» TASK GOAL
Tally every line of the material that includes "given", then give the tally and nothing else.

» INFORMATION SUPPLIED
====

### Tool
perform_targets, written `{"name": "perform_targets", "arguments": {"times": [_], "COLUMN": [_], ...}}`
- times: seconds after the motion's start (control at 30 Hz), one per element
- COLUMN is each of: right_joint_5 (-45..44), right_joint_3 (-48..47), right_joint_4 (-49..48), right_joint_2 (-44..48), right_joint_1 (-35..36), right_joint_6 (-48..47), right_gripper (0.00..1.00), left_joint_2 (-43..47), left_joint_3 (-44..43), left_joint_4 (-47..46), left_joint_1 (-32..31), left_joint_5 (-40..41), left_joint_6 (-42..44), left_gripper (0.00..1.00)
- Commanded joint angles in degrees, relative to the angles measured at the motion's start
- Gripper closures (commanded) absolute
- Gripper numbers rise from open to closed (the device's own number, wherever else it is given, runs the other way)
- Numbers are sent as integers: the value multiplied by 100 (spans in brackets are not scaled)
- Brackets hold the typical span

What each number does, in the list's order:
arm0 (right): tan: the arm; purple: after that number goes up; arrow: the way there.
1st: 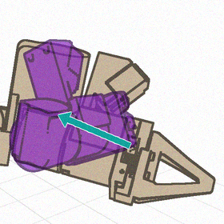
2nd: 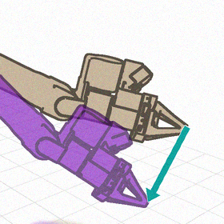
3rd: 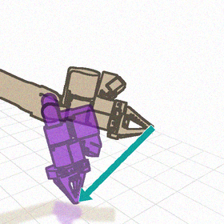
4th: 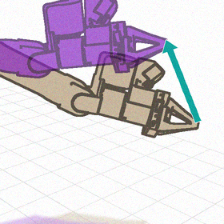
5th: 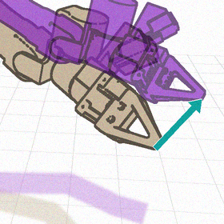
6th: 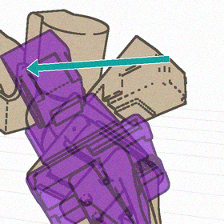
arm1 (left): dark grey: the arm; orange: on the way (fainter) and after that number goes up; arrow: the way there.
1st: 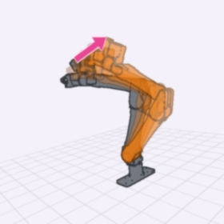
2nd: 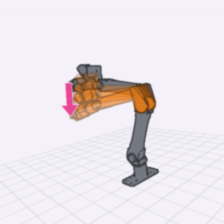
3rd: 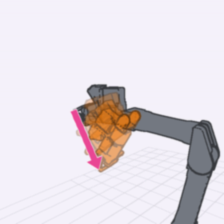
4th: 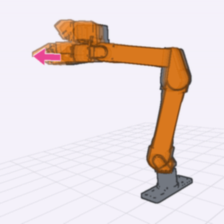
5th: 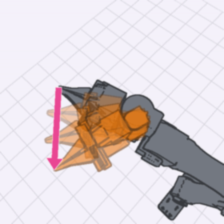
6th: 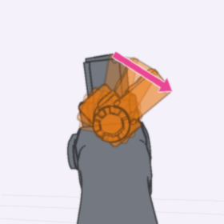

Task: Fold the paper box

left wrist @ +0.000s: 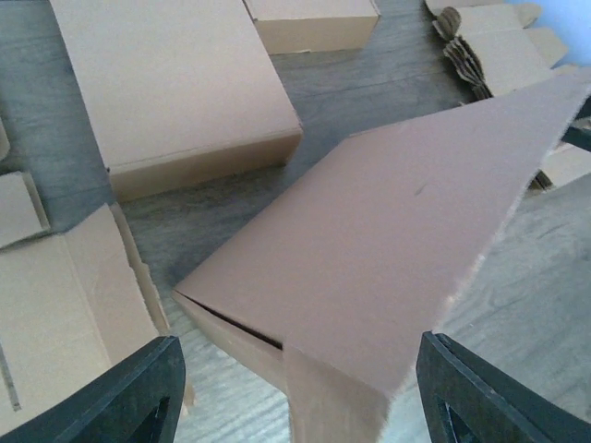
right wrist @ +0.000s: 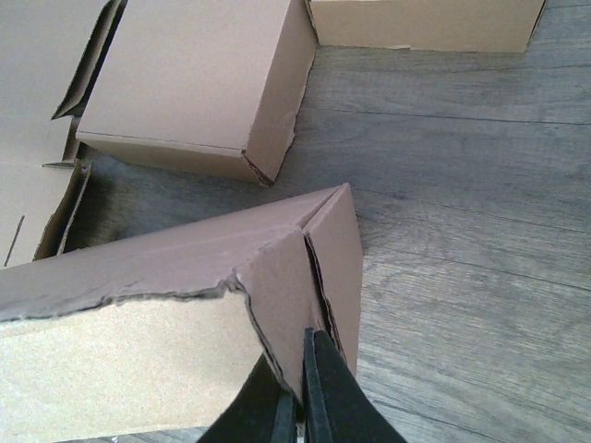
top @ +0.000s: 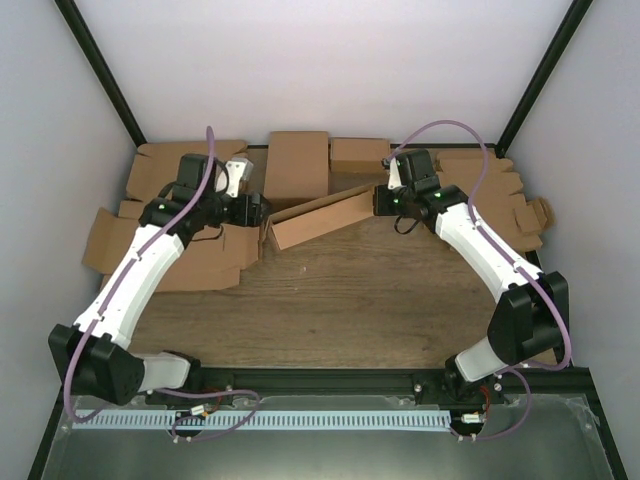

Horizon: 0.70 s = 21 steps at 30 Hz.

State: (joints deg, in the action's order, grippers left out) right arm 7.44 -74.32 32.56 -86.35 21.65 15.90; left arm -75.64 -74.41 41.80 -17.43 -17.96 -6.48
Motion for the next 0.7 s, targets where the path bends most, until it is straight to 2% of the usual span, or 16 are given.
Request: {"name": "perform_targets", "arguments": {"times": [0.0, 0.17, 0.33, 0.47, 0.67], "right_joint_5": [-31, -86, -31, 9, 30], "right_joint_3": [-49, -65, -97, -135, -153], "right_joint_4": [-119, -123, -154, -166, -156], "right_joint_2": [-23, -62, -99, -116, -119], "right_joint_1": [67, 69, 68, 69, 70], "right_joint_6": [-131, -374, -395, -357, -339], "right_gripper": [99, 99, 99, 99, 99], "left_joint_2": [359, 724, 896, 875, 718], "left_joint_3": [205, 570, 930, 1110, 1335], "left_joint_4": [44, 111, 41, -87, -401], "left_joint_1": [20, -1, -82, -246, -401], "left_joint_5": [-447, -777, -597, -286, -255], "left_joint_6": [-94, -391, -480, -578, -747], "left_gripper": [28, 34, 40, 41, 40]}}
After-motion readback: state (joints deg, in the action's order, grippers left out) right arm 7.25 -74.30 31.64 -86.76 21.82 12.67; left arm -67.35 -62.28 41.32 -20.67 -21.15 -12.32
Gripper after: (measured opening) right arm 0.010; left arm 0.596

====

» RESPONSE AREA
2